De nouveaux venus sur le marché.

Toutes catégories confondues, la collecte nette a donc atteint un niveau historique en 2011. Avec 2,1 milliards d’euros, les SCPI de rendement restent largement en haut du tableau. Les SCPI Scellier, bien qu’en retrait par rapport à 2011, ont toutefois recueilli 623 millions d’euros.

Le statut visiblement privilégié de la SCPI inspire les gestionnaires. C’est ainsi que l’année dernière, outre quelques créations de sociétés de gestion, de nombreuses SCPI ont vu le jour. Sur les 18 nouveautés de 2011, qui ont représenté 16 % de la collecte nette totale, on note l’arrivée sur le marché de 14 SCPI fiscales (dont une dite de déficit foncier) totalisant 437 millions d’euros, soit l’équivalent des capitaux collectés par les SCPI de murs de magasins.

Les projets de fusions se succèdent.

Parallèlement à ces créations ex nihilo, le marché a également engagé des réorganisations autour de SCPI existantes.
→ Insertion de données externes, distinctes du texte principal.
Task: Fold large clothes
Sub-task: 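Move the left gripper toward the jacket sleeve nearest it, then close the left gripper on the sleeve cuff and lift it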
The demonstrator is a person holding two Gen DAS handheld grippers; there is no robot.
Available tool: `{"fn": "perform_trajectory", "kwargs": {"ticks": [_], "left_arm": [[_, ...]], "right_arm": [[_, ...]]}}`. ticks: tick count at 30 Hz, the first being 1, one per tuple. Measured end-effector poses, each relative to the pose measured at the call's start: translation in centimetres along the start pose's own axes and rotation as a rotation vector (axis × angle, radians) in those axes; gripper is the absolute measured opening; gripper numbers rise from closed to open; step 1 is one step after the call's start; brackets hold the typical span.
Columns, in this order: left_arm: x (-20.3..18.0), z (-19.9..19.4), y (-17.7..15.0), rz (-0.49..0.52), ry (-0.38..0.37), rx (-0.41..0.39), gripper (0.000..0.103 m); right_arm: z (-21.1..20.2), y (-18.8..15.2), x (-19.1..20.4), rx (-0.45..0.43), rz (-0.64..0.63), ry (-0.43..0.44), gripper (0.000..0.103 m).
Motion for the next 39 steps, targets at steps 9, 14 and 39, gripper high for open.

Plusieurs sociétés de gestion ont ainsi entrepris de fusionner des véhicules d’investissement. Immovalor Gestion a vu naître Allianz Pierre, résultat de l’union entre Distripierre et Allianz Pierre Valor. Début 2012, BNP Paribas Real Estate Investment Management a fusionné Investipierre et Immobilière Privée sous le nom de France Investipierre,ainsi que Valeur Pierre Alliance, Accès Pierre et Valeur Pierre Union sous le nom de Valeur Pierre Union. Perial Asset Management a confirmé avoir voté la fusion de PFO1 et PFO2 et Amundi réfléchirait à faire de même avec les SCPI de LCL.
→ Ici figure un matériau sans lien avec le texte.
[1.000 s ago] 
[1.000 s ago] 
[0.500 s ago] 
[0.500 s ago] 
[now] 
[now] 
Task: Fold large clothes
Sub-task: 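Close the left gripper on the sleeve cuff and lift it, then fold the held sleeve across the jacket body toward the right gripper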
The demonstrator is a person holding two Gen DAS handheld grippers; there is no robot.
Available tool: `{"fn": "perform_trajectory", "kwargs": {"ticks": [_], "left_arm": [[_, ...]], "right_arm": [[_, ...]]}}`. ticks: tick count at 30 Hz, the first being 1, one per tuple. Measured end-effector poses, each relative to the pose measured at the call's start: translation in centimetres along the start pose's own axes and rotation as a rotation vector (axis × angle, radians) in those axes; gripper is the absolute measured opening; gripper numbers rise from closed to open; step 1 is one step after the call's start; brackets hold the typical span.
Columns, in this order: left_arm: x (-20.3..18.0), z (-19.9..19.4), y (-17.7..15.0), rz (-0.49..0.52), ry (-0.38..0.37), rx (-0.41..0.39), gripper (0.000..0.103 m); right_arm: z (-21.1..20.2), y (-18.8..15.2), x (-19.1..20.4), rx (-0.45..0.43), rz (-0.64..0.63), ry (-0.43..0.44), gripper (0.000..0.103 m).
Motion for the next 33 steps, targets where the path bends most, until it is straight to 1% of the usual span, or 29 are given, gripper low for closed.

Pour les gestionnaires concernés, il s’agit de réunir des sociétés aux patrimoines fortement similaires afin d’atteindre une taille critique pour répondre aux enjeux du Grenelle et pour disposer de véhicules plus liquides. Sans viser une SCPI en particulier, le principe même du mariage nourrit un certain scepticisme chez quelques associés, qui s’interrogent parfois sur le bien-fondé des opérations. « Il s’agit de fusionner pour de bonnes raisons, pas pour redresser par un tour de passe-passe une SCPI au rendement médiocre grâce à une autre au rendement meilleur », déclare Hélène Karsenty, présidente de deux conseils de surveillance de SCPI.
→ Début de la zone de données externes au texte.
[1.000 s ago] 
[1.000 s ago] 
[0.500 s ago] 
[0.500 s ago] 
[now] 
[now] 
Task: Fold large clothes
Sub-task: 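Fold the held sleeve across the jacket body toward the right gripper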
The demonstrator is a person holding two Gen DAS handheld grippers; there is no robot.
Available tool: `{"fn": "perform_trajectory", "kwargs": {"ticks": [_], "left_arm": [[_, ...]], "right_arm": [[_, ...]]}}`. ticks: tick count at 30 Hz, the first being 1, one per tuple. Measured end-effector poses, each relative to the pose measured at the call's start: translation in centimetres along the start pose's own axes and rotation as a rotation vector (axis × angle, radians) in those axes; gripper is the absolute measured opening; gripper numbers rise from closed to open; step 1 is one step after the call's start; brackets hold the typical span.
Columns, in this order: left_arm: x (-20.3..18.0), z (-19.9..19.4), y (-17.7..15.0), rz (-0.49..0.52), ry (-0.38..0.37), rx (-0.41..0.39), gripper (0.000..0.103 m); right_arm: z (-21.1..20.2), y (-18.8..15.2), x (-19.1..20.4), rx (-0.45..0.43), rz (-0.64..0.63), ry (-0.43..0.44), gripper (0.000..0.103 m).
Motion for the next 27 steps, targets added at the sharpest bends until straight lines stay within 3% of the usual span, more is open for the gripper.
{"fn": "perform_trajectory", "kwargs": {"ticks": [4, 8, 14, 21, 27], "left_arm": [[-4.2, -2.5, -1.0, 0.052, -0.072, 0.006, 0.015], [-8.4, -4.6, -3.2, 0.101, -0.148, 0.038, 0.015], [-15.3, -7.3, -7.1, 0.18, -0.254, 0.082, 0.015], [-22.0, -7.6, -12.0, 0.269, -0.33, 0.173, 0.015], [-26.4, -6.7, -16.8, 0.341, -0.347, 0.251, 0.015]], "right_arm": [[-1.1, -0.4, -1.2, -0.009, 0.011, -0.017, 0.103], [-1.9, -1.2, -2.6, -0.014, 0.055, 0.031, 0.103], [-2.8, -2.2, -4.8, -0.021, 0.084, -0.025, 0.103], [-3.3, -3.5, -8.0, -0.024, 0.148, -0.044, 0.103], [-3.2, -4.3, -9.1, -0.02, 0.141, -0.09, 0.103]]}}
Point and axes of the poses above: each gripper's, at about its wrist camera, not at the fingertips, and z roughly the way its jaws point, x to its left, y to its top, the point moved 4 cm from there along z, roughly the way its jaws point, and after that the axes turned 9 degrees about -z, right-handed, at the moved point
Légère baisse des dividendes.

Les SCPI murs de magasins exceptées, les revenus distribués en 2011 ont diminué. La baisse observée par l’Institut de l’épargne immobilière et foncière (IEIF) s’élève, en moyenne, à 3,05 % (les chiffres sont pondérés par les capitalisations au 31/12/2010). Rien d’alarmant pour les professionnels qui, pour compenser la baisse de leur résultat opérationnel, ont pioché dans le report à nouveau et/ou attribué un dividende exceptionnel aux porteurs provenant de plus-values, soit de la différence entre prix d’acquisition et prix généré par la vente d’actifs. Une plus-value de cession pourra, en fonction du montant distribué, avoir un impact positif, neutre ou négatif sur l’actif net de la société et sur la valeur de reconstitution (base de calcul du prix des parts).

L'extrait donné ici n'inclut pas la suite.